• Your objective
If a line in the listing includes the word "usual", copy it out.
Segment Start: Material provided
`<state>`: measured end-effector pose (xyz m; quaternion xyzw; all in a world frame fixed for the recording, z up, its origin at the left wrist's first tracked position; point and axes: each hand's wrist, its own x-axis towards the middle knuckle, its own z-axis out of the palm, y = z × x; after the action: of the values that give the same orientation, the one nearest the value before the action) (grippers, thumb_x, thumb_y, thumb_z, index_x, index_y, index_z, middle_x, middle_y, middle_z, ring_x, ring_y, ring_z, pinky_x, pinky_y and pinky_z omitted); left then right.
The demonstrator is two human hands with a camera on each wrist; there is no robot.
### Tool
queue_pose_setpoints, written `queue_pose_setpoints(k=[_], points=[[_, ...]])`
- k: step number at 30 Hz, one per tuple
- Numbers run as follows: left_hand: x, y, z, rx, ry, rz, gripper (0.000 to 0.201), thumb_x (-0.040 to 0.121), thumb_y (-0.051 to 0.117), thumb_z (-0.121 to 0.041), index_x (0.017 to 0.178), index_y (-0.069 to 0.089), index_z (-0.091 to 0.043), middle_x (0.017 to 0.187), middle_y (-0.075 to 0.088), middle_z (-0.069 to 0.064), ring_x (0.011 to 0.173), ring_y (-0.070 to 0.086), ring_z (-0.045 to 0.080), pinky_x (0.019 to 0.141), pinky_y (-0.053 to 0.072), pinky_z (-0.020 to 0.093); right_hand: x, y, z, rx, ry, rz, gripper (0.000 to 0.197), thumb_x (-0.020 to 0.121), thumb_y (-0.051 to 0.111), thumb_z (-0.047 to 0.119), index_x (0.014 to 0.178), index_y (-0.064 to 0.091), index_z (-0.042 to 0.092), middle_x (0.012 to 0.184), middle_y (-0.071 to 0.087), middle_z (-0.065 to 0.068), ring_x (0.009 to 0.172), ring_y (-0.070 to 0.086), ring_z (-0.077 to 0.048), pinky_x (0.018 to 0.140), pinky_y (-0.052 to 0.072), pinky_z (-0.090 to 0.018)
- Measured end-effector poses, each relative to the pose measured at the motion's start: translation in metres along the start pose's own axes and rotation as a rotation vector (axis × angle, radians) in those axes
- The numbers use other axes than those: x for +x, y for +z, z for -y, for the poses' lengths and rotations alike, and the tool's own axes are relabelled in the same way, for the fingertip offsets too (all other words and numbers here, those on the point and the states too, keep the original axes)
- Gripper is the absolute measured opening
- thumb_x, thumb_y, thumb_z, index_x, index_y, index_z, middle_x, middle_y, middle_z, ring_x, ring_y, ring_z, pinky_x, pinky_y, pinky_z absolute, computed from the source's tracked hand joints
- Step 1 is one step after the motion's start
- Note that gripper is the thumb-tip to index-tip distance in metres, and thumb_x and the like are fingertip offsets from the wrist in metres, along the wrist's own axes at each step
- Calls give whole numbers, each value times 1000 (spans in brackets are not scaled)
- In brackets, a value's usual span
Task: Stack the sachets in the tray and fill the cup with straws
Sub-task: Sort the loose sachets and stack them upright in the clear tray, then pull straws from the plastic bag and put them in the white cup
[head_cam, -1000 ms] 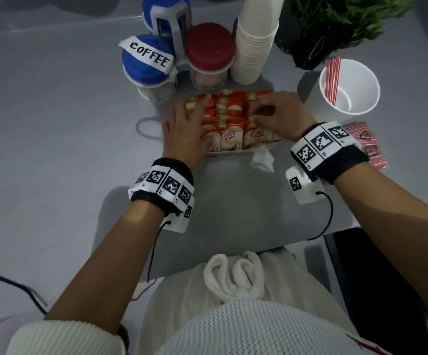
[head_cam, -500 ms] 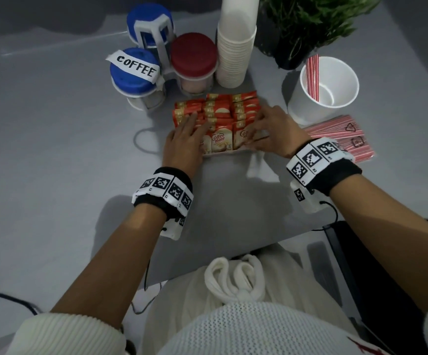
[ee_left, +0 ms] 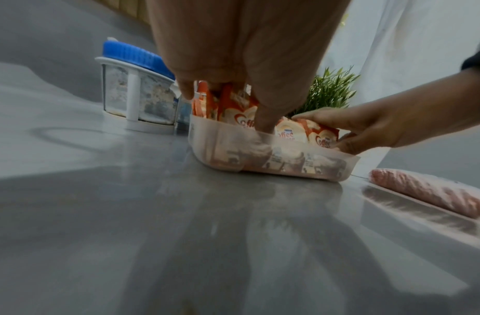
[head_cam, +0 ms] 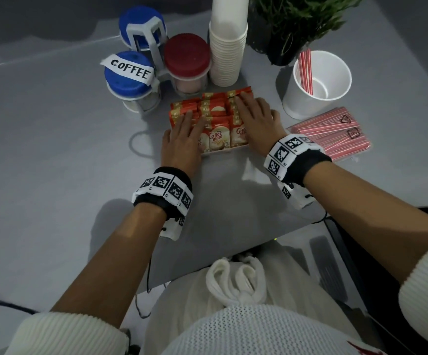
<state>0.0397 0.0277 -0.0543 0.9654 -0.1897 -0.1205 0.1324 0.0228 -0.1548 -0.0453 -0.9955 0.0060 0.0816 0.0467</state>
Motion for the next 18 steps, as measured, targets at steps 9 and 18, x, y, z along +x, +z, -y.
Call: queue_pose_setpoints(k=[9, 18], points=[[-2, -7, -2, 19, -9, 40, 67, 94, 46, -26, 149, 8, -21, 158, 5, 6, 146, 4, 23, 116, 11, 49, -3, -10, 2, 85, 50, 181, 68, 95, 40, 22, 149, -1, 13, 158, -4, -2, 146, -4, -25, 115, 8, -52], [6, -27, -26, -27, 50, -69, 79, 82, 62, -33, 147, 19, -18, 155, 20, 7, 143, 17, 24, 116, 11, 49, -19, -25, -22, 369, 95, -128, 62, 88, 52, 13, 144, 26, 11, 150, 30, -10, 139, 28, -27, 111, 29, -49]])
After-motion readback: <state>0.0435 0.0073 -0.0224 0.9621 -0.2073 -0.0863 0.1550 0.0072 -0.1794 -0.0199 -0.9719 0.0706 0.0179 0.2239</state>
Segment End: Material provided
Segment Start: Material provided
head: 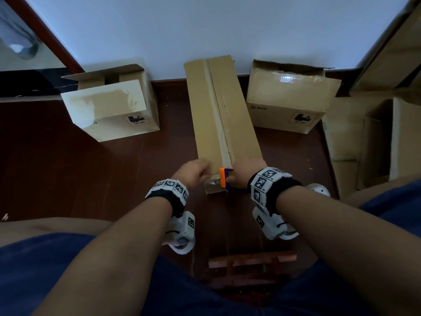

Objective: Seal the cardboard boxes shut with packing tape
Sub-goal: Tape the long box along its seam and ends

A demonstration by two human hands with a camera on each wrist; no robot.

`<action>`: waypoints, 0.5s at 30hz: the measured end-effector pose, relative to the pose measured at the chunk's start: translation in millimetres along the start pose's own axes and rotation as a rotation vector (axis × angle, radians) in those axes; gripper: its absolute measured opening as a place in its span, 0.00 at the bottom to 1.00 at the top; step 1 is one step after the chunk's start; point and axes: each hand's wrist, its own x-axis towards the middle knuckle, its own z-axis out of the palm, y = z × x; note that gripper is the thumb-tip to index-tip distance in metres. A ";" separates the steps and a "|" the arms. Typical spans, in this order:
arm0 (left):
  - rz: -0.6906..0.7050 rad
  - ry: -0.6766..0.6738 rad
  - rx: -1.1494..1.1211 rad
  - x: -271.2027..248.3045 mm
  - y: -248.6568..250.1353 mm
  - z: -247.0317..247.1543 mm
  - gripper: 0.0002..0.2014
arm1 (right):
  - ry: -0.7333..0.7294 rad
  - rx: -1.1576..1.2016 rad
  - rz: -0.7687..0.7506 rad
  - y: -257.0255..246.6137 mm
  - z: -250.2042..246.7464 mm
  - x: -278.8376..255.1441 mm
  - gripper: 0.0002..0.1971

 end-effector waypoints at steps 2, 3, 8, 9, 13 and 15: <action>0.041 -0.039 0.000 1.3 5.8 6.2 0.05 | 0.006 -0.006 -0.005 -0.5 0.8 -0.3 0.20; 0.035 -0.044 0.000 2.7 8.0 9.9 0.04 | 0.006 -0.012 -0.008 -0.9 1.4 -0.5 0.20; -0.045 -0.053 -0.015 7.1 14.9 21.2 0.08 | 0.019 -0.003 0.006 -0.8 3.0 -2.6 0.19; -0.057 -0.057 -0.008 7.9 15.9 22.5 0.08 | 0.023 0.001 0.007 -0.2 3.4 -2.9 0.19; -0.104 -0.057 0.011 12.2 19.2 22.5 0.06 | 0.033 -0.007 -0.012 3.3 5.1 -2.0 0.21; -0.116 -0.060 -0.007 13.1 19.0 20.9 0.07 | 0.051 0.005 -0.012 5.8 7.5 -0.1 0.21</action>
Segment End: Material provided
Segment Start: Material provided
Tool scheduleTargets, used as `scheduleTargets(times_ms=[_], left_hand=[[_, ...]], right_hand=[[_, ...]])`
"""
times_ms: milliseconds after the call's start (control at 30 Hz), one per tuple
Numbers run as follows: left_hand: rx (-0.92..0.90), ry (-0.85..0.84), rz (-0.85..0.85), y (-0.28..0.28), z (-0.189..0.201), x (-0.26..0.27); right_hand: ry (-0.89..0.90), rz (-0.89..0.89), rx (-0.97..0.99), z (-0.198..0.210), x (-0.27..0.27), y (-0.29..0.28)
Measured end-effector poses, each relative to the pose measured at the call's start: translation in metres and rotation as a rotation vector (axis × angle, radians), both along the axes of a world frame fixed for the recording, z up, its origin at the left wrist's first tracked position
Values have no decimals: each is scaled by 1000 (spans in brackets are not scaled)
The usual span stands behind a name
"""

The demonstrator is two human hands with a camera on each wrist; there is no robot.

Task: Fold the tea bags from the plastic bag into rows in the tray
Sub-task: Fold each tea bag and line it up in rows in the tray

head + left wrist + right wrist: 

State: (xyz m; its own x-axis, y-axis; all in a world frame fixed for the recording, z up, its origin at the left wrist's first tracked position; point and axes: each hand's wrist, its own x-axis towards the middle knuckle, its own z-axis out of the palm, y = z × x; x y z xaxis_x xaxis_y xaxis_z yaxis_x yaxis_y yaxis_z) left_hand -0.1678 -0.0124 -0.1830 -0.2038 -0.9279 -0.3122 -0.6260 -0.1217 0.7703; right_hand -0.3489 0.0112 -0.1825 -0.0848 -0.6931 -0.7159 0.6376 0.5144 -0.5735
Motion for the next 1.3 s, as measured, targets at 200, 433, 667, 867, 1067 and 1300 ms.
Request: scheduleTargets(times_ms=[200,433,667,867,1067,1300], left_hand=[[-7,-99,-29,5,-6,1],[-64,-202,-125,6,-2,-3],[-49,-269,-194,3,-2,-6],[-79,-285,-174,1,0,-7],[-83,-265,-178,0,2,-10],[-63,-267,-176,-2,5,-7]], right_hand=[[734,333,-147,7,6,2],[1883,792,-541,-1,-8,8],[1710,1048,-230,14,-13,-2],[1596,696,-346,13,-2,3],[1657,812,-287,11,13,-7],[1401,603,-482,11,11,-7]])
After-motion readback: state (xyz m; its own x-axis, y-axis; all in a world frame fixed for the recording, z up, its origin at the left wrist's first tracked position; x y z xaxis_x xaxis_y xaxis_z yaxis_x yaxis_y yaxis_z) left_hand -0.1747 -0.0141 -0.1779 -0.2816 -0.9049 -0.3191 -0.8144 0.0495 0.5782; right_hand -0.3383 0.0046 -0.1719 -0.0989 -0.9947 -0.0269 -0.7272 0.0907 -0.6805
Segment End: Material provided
• Answer to the problem
- In brackets, a value's usual span
The usual span stands behind a name

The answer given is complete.